Le lendemain, elle ne dit pas un mot de la journée. Elle pensait à ce que Mathéo lui avait dit mais aussi à ses parents et à Jacques car elle ne lui avait pas encore dit qu’elle avait retrouvé ses géniteurs.
Mathéo remarqua son mutisme et espéra qu’elle n’était pas fâchée contre lui à cause de la veille. Arthur et Manon pensaient, avec raison, qu’elle s’inquiétait au sujet de son père.
Mais ses professeurs, eux, s’en fichaient de ce à quoi elle pensait, elle devait suivre le cours. Alors elle récolta trois devoirs supplémentaires, un en anglais, un en technologie et un en mathématiques. Pour ce dernier Manon dit que c’était parce que cette professeure était vraiment méchante et horrible.
Cela dura une semaine. Une semaine durant laquelle Elleana récolta des tonnes de devoirs supplémentaires, des regards inquiets, curieux ou désapprobateurs. Une semaine durant laquelle elle ne dit presque pas un mot et songea à ses parents, à Jacques, aux Éléments, à ses amis, à Mathéo… elle pensa à tout ce qui faisait sa vie, tout ce qui la rendait heureuse, tout ce qui la rendait triste. Tous les soirs de cette semaine, Mathéo la raccompagnait chez elle pour lui parler, mais elle ne répondait rien, il parlait dans le vide… enfin, c’était ce qu’il pensait.
Les Éléments aussi trouvaient le comportement de la jeune fille inhabituel, mais ils ne posèrent pas de question car elle continuait à s’entraîner en s’améliorant.
Le premier jour de la semaine suivante, quand elle se réveilla, elle avait compris… tout.
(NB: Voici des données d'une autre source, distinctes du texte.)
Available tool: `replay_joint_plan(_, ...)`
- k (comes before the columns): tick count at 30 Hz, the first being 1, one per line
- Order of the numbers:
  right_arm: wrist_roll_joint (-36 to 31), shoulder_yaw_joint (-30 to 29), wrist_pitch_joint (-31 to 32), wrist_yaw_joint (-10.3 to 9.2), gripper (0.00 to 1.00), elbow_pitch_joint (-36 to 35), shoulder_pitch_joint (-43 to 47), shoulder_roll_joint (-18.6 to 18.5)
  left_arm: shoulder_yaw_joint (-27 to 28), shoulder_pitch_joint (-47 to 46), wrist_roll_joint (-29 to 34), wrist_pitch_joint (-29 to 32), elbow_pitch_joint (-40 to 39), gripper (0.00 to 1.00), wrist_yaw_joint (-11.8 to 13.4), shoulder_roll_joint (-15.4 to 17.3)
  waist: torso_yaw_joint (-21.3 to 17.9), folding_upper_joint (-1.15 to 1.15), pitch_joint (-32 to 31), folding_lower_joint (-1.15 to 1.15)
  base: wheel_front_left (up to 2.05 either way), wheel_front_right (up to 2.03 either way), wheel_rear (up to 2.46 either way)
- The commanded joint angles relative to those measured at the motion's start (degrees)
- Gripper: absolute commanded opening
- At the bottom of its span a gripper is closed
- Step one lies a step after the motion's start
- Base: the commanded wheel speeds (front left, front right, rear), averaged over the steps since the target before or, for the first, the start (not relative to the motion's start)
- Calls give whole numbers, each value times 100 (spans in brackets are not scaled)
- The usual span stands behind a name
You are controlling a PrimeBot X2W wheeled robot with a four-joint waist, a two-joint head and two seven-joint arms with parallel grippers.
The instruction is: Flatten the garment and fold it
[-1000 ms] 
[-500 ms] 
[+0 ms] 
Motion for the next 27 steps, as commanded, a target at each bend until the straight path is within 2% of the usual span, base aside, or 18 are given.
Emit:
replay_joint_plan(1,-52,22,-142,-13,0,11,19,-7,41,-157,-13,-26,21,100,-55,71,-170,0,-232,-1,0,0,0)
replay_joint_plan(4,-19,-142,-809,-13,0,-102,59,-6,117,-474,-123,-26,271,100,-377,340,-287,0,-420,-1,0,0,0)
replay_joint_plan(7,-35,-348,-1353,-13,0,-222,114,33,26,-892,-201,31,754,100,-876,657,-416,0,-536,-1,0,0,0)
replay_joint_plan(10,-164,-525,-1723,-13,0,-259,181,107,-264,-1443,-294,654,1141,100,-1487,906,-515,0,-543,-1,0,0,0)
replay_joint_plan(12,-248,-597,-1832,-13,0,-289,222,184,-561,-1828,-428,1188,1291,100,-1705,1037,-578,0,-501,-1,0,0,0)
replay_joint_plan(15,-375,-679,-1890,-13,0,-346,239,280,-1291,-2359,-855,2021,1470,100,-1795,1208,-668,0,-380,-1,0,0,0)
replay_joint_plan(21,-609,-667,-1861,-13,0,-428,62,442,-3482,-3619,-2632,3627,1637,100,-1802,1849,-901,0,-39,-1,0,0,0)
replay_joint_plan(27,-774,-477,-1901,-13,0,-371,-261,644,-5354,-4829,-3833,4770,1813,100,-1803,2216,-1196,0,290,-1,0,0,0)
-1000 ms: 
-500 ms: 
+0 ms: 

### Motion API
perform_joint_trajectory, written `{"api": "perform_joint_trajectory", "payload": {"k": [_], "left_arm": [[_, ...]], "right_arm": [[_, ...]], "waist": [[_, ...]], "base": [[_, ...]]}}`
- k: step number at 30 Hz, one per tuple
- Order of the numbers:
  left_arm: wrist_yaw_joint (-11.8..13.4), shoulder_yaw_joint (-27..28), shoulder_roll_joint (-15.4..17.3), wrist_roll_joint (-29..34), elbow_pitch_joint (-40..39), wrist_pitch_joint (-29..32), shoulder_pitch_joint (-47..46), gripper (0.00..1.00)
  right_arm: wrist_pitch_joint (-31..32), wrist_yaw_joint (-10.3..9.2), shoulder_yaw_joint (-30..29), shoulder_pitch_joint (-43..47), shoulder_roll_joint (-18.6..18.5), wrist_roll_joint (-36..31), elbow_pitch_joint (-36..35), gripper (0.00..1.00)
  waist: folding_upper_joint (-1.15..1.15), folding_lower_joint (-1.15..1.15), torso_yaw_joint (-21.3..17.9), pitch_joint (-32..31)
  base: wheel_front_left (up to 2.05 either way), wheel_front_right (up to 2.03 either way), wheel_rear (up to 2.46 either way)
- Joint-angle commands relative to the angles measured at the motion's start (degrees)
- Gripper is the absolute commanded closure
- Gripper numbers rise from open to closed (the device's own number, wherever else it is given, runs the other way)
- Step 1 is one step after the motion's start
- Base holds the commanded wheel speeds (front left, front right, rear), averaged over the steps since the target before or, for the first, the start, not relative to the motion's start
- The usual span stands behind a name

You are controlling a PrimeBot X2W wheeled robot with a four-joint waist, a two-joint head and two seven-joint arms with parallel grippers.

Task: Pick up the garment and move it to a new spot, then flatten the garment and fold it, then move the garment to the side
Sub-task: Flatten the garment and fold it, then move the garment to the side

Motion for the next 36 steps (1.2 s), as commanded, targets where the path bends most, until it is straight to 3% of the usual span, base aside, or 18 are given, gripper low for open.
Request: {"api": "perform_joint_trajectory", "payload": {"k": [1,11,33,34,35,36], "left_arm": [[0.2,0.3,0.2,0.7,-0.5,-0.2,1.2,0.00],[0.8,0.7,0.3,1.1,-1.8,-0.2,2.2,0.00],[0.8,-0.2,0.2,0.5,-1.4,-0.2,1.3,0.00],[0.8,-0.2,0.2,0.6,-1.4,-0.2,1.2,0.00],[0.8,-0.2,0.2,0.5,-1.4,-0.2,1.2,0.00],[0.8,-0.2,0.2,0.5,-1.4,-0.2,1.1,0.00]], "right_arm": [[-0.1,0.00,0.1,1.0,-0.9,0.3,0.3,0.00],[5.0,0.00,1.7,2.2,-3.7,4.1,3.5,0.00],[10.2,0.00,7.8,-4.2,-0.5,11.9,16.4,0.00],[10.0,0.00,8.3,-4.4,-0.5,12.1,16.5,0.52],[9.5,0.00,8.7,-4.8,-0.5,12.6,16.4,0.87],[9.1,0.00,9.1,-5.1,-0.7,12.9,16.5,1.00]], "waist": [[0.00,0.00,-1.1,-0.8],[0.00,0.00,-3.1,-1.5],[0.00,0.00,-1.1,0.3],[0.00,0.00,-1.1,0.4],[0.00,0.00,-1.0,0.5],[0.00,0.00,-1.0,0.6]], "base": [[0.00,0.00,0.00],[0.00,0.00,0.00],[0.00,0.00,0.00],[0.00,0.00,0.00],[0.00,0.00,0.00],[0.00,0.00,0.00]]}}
Elle descendit avec un grand sourire, mangea avec appétit et parla de tout et de rien. Jacques n’en revenait pas. Au collège ce fut pareil, elle avait l’air de revivre et personne ne comprenait, mais personne ne lui demandait ce qui lui était arrivée non plus.
Après les cours, Mathéo ne dit rien sur le chemin. Mais arrivée juste devant la maison, Elleana s’arrêta et le regarda. Pendant un long moment ils se regardèrent sans rien dire. Puis Elleana se rapprocha et l’embrassa, ce fut un baiser doux. Lorsqu’elle recula pour s’en aller, Mathéo l’attrapa par le bras et l’embrassa à son tour, mais avec plus de passion et la garda serrée contre lui pour ne pas qu’elle s’échappe.
– Pourquoi tu es restée si silencieuse ?
Elle s’éloigna un peu pour pouvoir le regarder.
– Au début, j’étais en état de choc. Ensuite j’ai réfléchi, beaucoup. Et c’est finalement hier soir que j’ai compris.
– Qu’est-ce que tu as compris ?
– J’ai compris qu’Eau et Vide n’étaient pas mon père et ma mère. Je n’ai pas de mère et c’est Jacques mon père. Peut-être qu’un jour Eau deviendra ma mère, mais pour l’instant non.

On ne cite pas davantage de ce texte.